Frustrated over the Taliban's reluctance to act against TTP, Pakistan took the unprecedented step in April of launching airstrikes on suspected TTP hideouts in the Afghan provinces of Kunar and Khost, killing 47 people, including women and children. The strikes sparked a severe backlash in Afghanistan, with many accusing Pakistan of violating Afghan sovereignty.

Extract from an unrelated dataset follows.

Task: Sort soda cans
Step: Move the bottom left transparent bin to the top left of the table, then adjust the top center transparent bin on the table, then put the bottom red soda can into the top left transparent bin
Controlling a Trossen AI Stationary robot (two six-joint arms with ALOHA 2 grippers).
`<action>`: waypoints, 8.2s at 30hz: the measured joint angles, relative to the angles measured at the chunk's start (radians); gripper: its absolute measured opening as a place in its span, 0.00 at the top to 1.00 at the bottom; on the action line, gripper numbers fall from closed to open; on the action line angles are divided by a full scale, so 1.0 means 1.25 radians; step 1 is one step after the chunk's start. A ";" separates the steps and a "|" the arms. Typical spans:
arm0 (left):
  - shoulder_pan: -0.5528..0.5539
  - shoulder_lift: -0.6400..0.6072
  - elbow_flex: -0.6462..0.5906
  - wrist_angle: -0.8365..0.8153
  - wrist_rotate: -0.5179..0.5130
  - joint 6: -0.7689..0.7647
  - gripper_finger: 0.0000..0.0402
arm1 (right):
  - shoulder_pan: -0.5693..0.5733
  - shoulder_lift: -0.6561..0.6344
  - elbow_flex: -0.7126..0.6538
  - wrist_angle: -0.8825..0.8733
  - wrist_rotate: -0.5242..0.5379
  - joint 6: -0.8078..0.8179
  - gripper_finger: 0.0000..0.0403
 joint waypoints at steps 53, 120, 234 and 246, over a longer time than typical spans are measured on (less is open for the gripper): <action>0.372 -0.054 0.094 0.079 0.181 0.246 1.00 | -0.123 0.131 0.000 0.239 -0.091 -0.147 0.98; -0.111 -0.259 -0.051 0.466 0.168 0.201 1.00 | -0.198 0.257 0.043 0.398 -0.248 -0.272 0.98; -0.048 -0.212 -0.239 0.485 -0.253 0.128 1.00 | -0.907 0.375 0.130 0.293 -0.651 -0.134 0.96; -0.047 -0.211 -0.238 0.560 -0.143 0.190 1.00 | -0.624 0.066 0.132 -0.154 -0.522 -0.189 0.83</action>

Although both sides agreed to a cease-fire in early June, experts say security remains fragile on the border.
"And this is bad news for a country whose economy is in dire straits, desperately seeking foreign investment and loans to prop it up," said Rakisits of the Australian National University. "All in all, Pakistan's support for the Taliban was always a bad policy."
While terrorist attacks have declined during the cease-fire — the TTP has not claimed responsibility for any attacks since May 9 — some observers told VOA they fear a return to violence is inevitable if the root causes of extremism are not addressed.
In May, both TTP and Pakistani negotiators agreed to maintain an indefinite cease-fire until a deal to resolve the decadeslong conflict is achieved.
Pete Cobus contributed to this report. This story originated in VOA's Urdu Service.